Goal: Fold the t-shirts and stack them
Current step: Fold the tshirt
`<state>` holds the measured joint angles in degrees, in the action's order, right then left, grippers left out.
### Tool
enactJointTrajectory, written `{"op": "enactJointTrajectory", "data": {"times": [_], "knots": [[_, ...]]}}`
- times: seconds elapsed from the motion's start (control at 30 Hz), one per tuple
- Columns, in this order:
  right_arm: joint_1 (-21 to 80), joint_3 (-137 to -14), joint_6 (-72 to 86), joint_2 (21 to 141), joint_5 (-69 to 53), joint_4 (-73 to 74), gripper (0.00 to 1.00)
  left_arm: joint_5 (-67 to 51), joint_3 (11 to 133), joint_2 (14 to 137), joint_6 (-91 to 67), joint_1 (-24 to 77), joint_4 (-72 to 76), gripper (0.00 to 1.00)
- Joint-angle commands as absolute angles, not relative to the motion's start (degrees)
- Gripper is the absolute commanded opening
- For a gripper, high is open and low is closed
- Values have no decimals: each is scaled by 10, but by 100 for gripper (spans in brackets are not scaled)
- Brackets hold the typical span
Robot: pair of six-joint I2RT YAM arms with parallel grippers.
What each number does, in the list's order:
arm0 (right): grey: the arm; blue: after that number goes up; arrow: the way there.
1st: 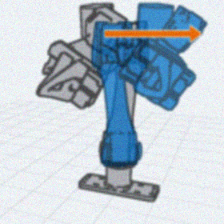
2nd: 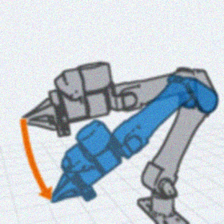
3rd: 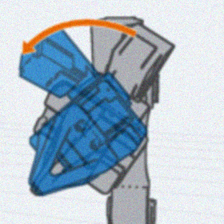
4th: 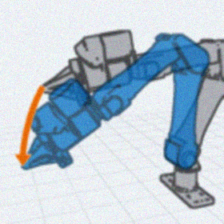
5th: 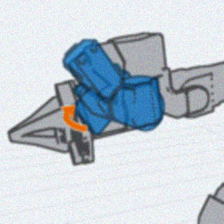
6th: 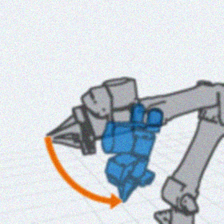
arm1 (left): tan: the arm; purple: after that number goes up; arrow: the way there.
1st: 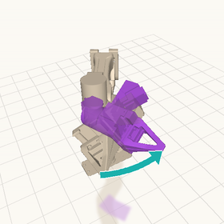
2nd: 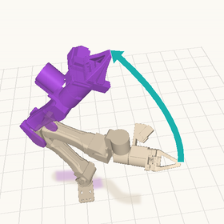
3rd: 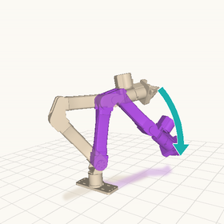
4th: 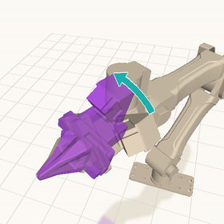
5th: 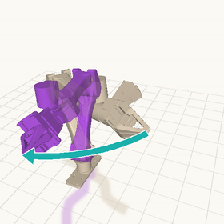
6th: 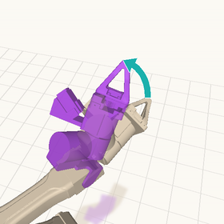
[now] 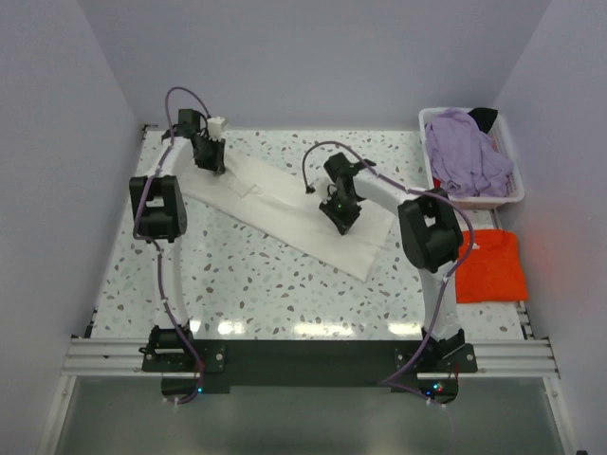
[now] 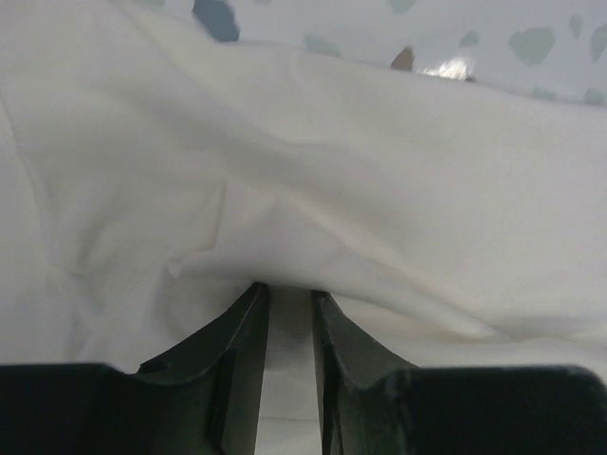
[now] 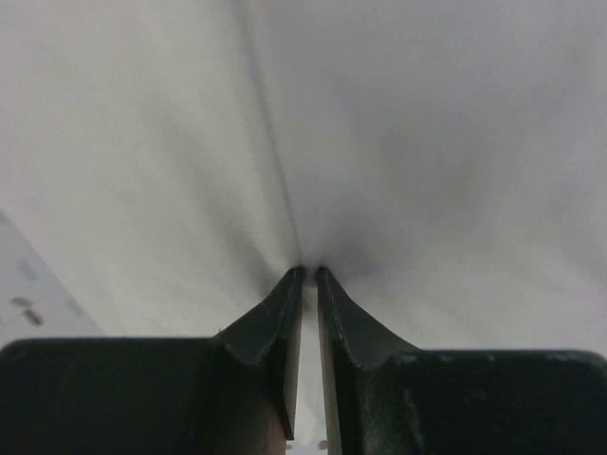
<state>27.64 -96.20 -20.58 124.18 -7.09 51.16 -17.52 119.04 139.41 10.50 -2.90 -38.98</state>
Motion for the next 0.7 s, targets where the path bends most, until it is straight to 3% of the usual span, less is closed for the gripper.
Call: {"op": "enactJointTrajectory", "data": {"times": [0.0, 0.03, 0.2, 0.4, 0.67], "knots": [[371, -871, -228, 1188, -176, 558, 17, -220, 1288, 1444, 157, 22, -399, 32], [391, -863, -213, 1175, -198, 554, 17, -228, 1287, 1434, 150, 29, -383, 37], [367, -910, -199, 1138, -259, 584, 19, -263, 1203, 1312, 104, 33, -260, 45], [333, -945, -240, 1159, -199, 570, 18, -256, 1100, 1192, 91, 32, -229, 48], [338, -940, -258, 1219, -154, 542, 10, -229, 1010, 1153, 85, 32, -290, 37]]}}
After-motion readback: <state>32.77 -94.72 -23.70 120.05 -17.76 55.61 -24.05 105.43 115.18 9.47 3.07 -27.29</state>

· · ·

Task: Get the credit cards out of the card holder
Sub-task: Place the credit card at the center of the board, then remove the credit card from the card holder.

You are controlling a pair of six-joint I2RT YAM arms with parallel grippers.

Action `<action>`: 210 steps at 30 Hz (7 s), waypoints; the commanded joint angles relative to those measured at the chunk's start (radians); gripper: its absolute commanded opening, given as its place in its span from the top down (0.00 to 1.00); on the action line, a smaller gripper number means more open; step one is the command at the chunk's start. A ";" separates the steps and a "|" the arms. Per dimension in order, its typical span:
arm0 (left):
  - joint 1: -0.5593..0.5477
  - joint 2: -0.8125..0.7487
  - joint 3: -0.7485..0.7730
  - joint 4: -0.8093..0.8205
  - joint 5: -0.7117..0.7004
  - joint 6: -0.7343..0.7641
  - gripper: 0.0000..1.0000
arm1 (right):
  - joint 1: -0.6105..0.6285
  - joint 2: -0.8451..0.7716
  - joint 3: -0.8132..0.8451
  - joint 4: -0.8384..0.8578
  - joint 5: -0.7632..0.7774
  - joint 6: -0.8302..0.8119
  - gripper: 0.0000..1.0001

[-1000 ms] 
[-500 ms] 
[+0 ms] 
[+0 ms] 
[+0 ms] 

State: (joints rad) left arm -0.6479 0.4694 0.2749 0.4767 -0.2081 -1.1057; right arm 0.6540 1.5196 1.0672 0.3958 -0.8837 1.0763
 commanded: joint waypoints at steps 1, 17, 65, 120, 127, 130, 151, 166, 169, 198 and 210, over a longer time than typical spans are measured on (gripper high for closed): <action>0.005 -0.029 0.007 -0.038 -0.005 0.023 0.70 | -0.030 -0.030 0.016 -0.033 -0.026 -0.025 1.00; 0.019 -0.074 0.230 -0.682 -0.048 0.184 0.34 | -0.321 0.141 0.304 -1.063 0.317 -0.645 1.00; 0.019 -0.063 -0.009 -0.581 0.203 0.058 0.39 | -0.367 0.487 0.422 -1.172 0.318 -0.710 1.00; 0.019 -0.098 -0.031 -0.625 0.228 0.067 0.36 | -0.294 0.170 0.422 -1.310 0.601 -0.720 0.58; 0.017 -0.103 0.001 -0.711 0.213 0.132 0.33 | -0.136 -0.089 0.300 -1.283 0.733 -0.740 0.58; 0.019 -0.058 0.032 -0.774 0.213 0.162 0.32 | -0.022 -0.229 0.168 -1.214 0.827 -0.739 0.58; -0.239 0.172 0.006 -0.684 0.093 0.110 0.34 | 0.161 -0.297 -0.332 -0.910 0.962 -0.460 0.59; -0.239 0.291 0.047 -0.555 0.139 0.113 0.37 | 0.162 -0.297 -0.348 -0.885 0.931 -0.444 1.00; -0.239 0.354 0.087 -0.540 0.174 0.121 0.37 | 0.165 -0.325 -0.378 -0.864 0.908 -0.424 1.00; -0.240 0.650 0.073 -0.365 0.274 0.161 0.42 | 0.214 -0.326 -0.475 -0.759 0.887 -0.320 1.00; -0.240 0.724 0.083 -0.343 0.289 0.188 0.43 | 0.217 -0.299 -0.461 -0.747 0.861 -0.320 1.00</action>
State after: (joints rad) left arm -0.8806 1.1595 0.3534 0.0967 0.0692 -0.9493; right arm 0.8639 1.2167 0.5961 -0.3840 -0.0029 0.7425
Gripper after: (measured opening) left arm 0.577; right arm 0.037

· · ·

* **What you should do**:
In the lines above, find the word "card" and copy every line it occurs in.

* **Completed task**:
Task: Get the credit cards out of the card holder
Sub-task: Place the credit card at the center of the board, then remove the credit card from the card holder.

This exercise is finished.